Cameron e Obaba comem, riem... E assistem basquete... |
Assim sendo, do que se trata? A
conferência conjunta de Obama-Cameron à imprensa, na 4ª-feira, na Casa Branca
permite que se tentem algumas fascinantes incursões no que se deve esperar dos
três hotspots da política externa dos EUA no próximo mandato.
Afeganistão
Para
Obama, ao contrário do que muitos supõem, as coisas vão muito bem no
Afeganistão. Não se pode negar que seja guerra “muito difícil”, mas Obama disse
que “também é inegável que nossos soldados obtiveram lá progressos notáveis –
que não podemos esquecer jamais: desmantelamos a al-Qaeda; quebramos o impulso
da avançada dos Talibã; e estamos treinando as forças afegãs.”

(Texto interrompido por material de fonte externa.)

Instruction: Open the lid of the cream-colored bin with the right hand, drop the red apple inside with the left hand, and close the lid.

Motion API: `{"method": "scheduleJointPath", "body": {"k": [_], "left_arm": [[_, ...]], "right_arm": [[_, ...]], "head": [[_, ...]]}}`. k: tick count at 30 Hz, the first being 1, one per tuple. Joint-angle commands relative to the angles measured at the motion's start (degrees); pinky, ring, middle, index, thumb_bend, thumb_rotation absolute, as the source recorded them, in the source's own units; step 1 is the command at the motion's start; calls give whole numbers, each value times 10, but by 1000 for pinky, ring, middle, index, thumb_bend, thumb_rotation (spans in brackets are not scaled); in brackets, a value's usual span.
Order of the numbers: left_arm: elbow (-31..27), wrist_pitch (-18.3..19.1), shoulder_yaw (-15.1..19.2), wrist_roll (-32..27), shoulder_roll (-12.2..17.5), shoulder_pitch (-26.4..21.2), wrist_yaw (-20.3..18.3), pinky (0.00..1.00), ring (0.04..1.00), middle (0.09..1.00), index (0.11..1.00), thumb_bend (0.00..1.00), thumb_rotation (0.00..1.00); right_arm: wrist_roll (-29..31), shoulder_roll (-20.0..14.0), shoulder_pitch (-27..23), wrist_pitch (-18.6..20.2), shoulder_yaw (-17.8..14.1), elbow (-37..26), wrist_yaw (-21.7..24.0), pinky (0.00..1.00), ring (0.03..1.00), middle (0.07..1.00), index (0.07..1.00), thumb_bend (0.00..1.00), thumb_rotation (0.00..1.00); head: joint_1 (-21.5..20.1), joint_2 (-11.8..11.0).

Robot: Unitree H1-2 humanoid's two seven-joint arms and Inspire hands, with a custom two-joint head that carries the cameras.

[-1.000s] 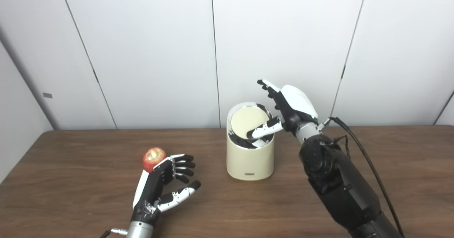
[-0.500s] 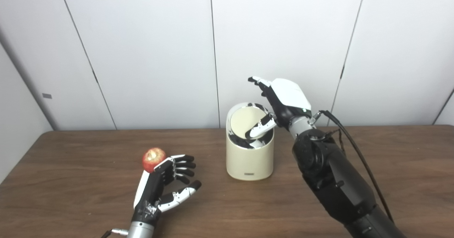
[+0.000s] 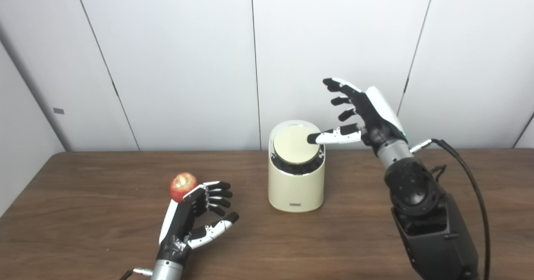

Mesmo descontando a confiança
cênica que Obama manifestava aos borbotões para o público norte-americano
naquela entrevista, é fato que a estratégia geral que os EUA traçaram para o
Afeganistão segue o curso previsto. Significativamente, apesar do recente surto
de “antiamericanismo” no Afeganistão, Washington conta com que o pacto
estratégico entre Cabul e a Organização do Tratado do Atlântico Norte (OTAN)
estará assinado antes da reunião de cúpula da OTAN, em maio, em Chicago. A
“missão de combate” da OTAN estará concluída em 2014, mas a aliança também se
propõe a permanecer no Afeganistão, num “compromisso duradouro”.
Irã
Obama
soou reticente, ao dizer que “a janela para resolver diplomaticamente essa
questão [nuclear iraniana] está estreitando rapidamente”. Menos metaforicamente,
Washington pressiona Teerã para que tome jeito, e rapidamente.
“Faremos todo o possível para
resolver isso diplomaticamente, mas, afinal de contas, temos de ter alguém, do
outro lado da mesa; um regime que leve a sério a discussão. E espero que o
regime iraniano já tenha entendido isso. É o melhor modo de acertarmos tudo”,
disse Obama.
Há toda uma complexa história por
trás do impasse EUA-Irã; a profunda divisão e a cerrada disputa política dentro
do regime iraniano – e a guerra de gangues entre os partidos políticos nos EUA
em sucessivos governos norte-americanos – bloquearam até agora a possibilidade
de negociações significativas e genuínas; dos dois lados, políticos e grupos de
interesse nada fizeram além de distribuir golpes retóricos cada vez mais
incendiários ou mais pretensiosos. Deve-se prever que até Cameron tenha
recomendado a Obama que pegasse leve, com mais cuidado, quando falasse sobre o
Irã.
Síria
As
conversas Obama-Cameron parecem ter passado a léguas de distância da Síria. Na
conferência de imprensa, os dois líderes deixaram implícito que, independente da
cadeia de sucessos que o exército sírio esteja obtendo hoje, reconquistando
espaços e expulsando os rebeldes das grandes cidades, os EUA e o Reino Unido de
modo algum admitiriam que o presidente Bashar al-Assad esteja se consolidando no
poder.
Por outro lado, a máquina de guerra
anglo-norte-americana continua a rolar na direção de forçar uma mudança de
regime na Síria. De novo, só, que a palavra da moda passou a ser “transição”.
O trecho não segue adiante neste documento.